Task description: Instruction for the entries below: return the part that opens with the line containing "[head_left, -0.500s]" and closes with the line containing "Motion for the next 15", exactly, and no pictures.

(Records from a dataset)
-------
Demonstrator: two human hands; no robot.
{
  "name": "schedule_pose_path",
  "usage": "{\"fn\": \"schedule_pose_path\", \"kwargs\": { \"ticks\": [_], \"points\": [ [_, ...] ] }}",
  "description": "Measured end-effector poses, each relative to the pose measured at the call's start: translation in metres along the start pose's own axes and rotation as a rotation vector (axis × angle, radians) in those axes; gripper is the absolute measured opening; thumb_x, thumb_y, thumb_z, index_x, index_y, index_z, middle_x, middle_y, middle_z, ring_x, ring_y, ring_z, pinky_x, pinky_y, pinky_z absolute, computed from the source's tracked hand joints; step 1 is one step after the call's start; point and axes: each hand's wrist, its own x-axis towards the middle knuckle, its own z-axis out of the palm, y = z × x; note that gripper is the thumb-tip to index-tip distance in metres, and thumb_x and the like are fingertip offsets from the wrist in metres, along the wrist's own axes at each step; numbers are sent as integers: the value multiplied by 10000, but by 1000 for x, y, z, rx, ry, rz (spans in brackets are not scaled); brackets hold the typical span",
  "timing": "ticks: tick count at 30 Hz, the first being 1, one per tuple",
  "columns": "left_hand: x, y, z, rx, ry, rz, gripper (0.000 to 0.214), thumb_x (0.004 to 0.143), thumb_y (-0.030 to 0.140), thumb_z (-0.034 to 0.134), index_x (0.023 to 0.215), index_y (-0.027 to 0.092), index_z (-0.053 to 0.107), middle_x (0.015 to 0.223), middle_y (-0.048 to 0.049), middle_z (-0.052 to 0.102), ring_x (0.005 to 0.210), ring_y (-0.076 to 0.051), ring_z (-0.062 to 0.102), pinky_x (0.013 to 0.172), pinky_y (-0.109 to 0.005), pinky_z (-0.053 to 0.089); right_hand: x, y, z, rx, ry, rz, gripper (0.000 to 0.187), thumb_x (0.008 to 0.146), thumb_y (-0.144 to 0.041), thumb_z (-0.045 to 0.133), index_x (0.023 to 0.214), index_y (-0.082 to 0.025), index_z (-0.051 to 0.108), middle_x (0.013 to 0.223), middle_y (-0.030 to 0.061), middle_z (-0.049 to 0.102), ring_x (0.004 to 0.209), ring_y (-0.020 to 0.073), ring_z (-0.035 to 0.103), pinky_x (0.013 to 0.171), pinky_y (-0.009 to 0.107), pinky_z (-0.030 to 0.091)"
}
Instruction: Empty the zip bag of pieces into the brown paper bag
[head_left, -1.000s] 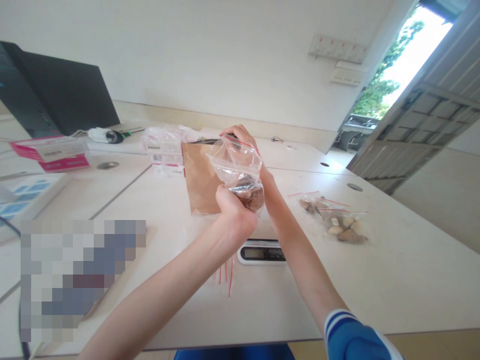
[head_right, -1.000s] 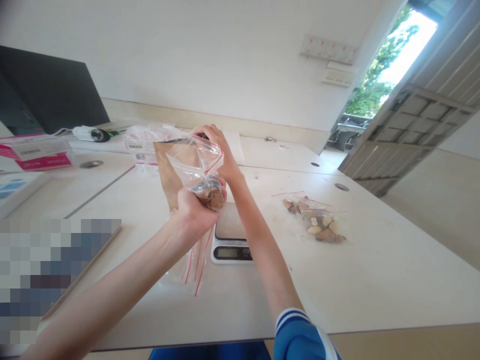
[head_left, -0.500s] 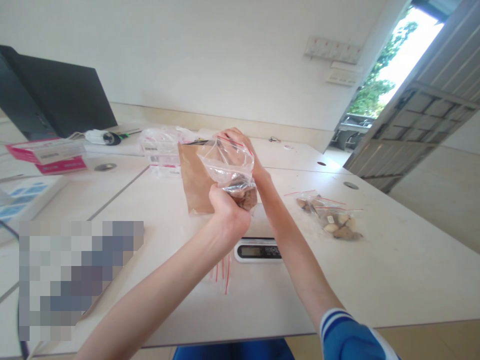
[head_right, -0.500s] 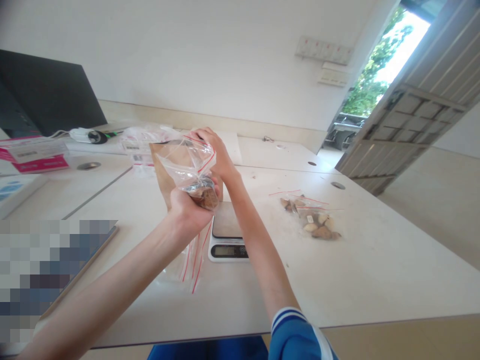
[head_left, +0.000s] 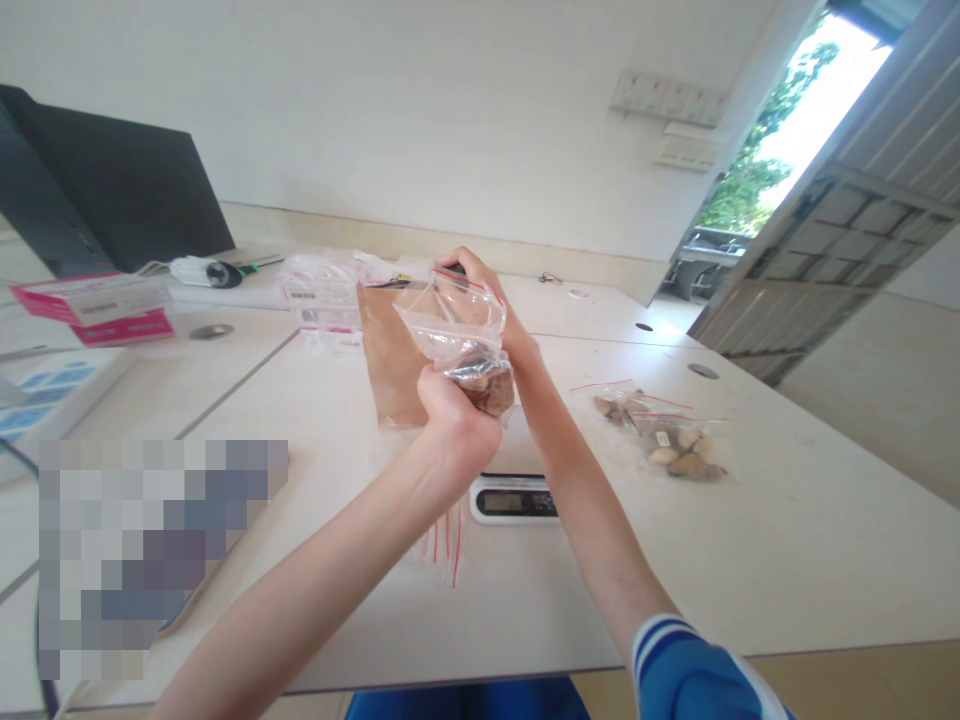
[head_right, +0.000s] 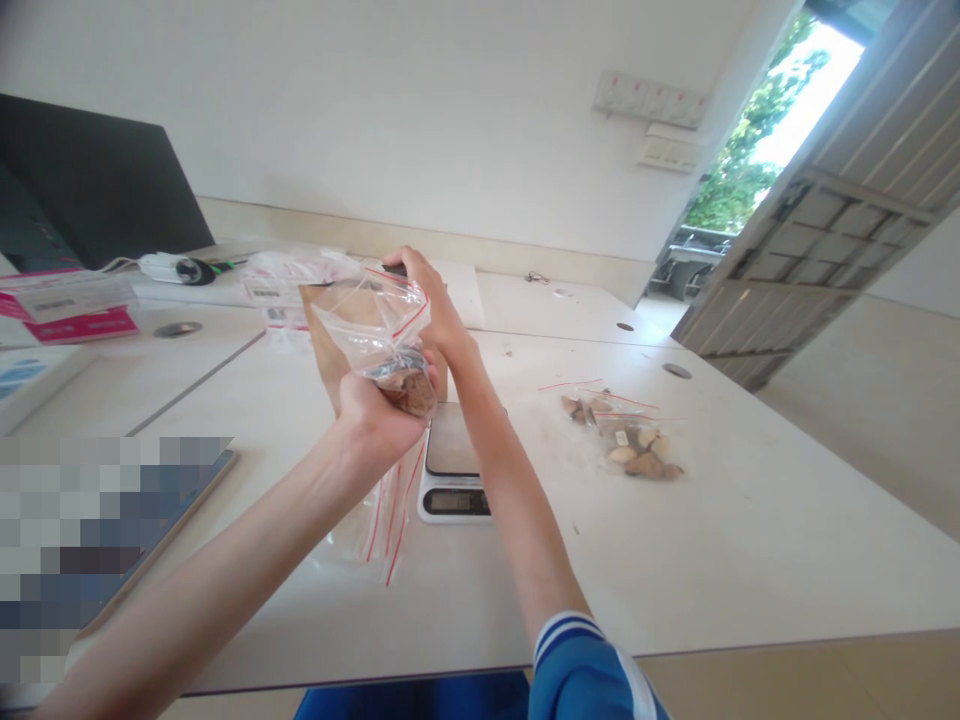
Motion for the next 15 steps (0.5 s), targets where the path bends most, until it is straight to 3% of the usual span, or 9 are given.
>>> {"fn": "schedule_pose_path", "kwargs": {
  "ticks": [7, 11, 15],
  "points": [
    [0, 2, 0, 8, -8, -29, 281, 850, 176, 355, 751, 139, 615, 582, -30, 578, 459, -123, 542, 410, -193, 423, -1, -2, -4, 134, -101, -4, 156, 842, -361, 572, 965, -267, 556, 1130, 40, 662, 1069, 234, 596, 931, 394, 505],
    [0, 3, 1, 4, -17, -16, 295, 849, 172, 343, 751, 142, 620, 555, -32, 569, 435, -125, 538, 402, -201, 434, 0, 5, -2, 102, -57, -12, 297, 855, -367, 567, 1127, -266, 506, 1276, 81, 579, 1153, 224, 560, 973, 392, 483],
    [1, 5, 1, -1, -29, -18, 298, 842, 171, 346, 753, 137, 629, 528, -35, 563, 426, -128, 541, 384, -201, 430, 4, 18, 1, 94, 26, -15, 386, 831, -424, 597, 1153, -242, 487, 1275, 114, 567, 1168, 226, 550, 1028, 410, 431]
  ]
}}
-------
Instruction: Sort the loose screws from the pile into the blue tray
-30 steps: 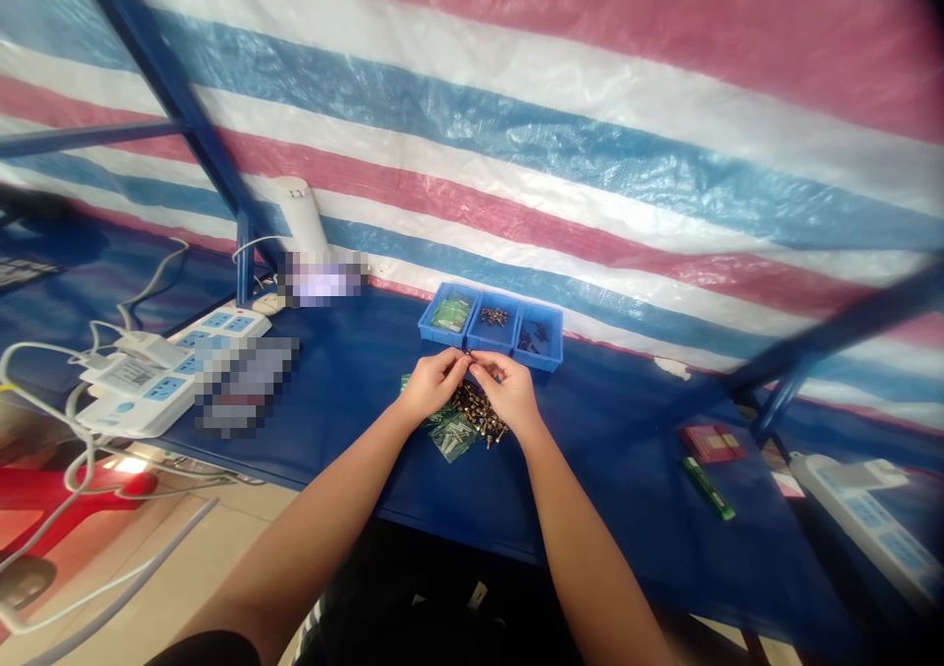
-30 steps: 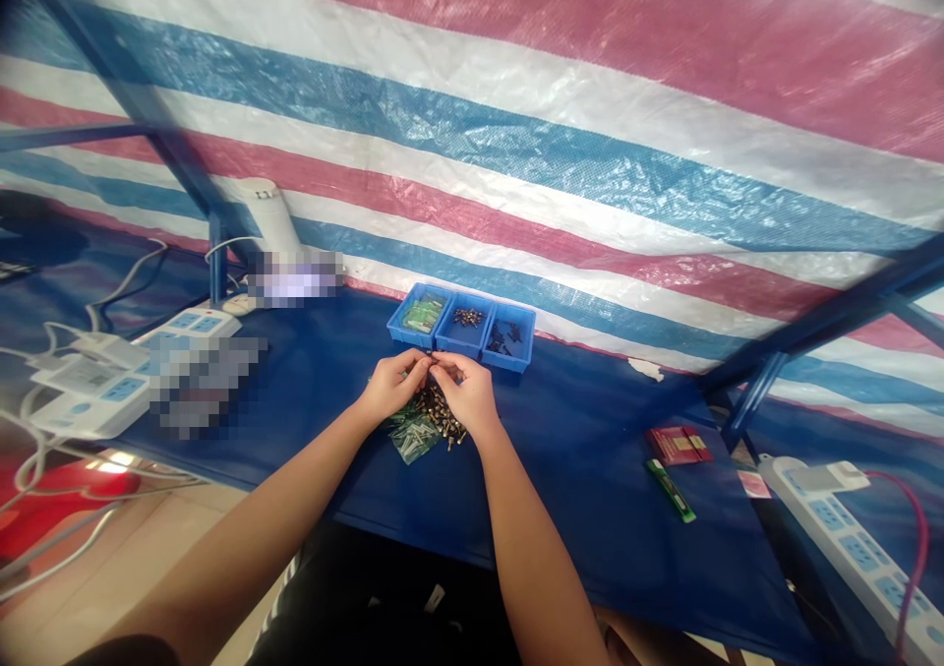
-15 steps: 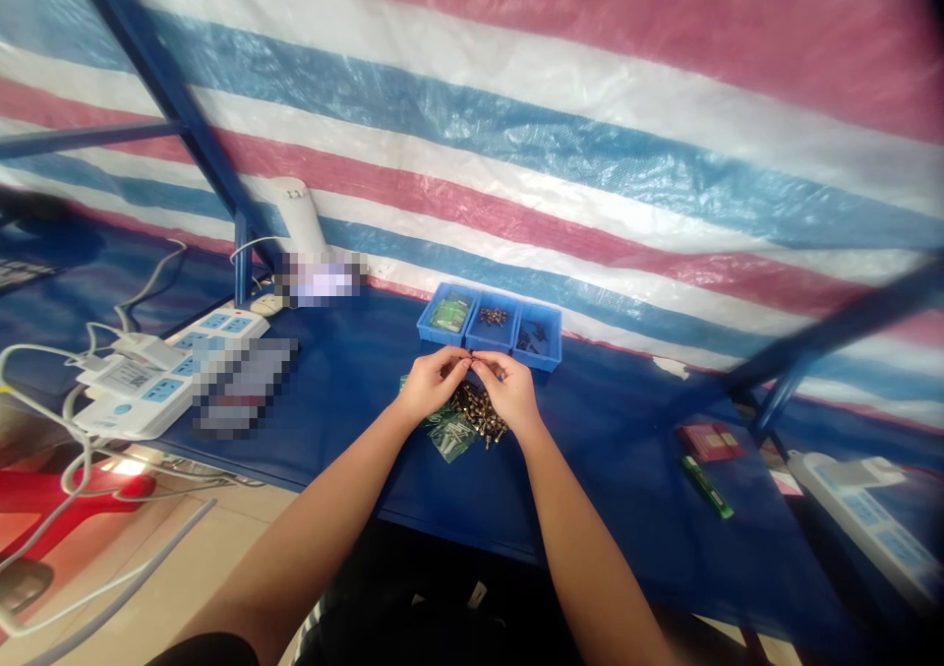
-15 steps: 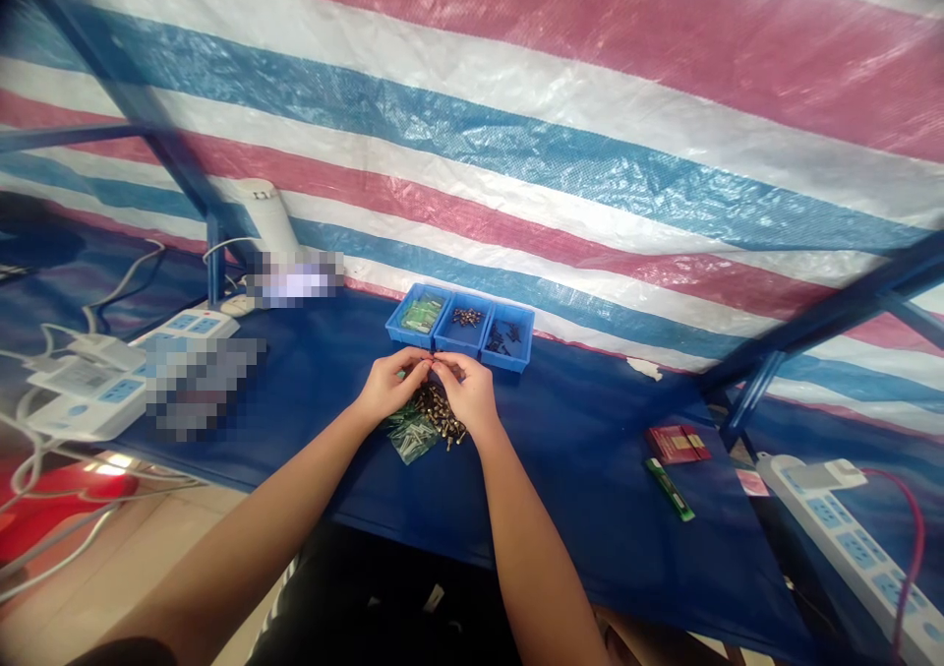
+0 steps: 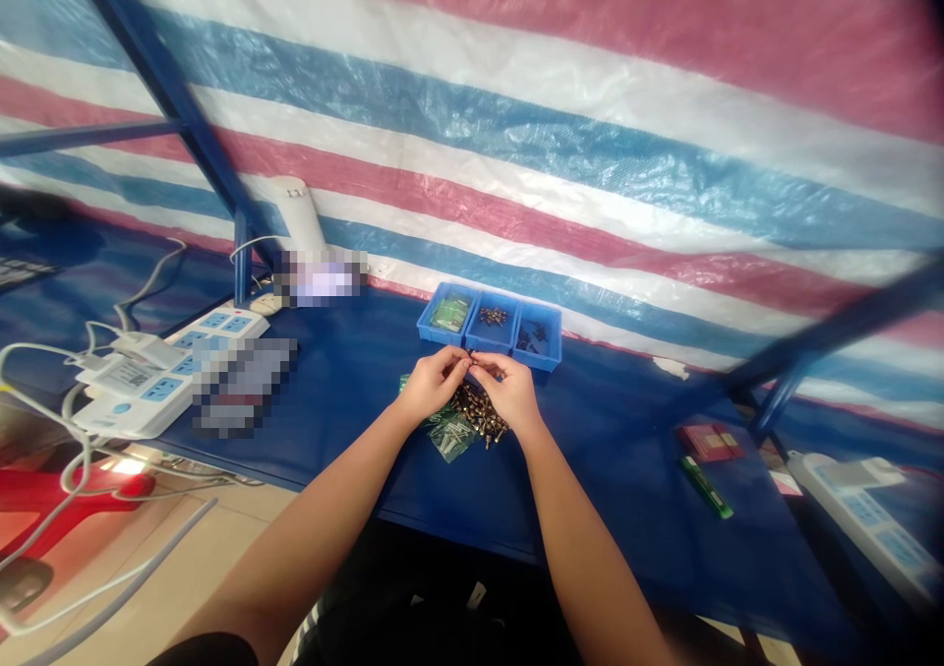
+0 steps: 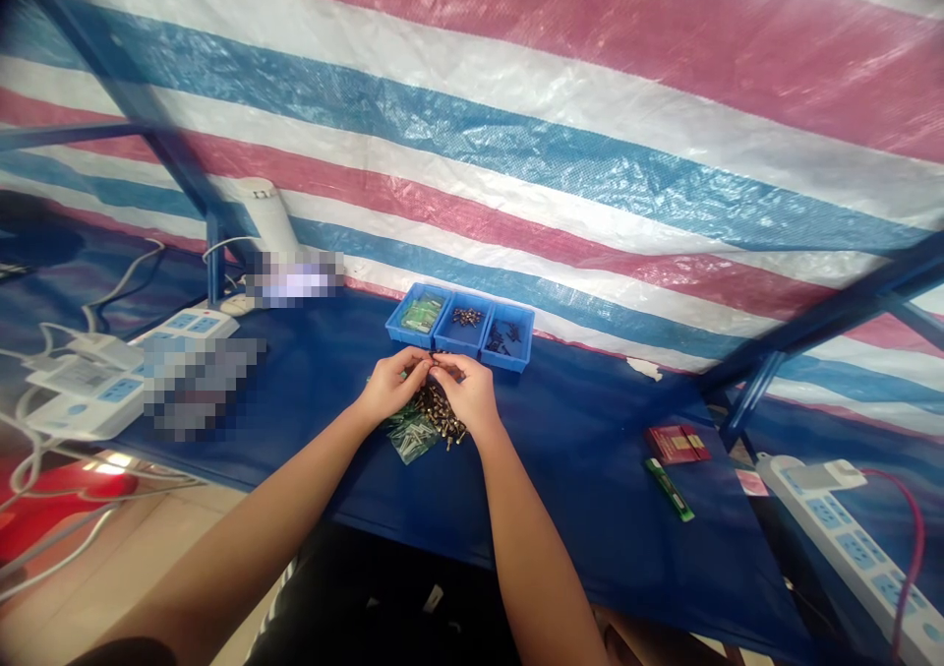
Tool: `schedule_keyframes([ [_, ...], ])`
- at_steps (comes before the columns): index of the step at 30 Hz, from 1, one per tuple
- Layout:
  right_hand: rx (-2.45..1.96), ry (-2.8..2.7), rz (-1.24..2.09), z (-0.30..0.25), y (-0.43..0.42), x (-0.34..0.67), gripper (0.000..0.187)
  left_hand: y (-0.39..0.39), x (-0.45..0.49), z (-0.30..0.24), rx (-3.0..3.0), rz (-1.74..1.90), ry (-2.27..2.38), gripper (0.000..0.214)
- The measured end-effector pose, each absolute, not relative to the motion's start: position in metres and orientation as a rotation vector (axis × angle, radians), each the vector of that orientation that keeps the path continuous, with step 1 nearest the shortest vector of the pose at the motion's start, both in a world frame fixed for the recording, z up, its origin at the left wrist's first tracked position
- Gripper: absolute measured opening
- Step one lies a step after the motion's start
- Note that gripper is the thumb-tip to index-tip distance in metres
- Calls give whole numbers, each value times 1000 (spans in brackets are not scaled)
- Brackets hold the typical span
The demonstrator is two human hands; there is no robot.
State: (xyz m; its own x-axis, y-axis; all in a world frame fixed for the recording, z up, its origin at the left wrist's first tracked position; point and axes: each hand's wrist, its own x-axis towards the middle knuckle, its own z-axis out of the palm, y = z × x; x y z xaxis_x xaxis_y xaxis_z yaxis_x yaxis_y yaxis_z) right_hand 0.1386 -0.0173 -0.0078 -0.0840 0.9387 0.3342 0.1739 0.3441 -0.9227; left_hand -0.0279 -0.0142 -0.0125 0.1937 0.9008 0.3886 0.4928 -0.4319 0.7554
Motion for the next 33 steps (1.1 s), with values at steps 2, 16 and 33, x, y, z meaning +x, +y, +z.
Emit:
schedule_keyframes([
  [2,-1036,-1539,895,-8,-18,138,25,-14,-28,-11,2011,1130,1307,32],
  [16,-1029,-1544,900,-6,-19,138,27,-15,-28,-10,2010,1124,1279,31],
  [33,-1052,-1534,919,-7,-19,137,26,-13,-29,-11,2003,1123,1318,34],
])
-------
Exercise output:
[head_left, -0.500s] 
[head_right, -0.500s] 
[head_left, +0.000s] 
[head_right, +0.000s] 
Motion for the next 15 steps (0.5 s), targets where the path bends most, until it is straight to 3% of the usual span, or 9 are given.

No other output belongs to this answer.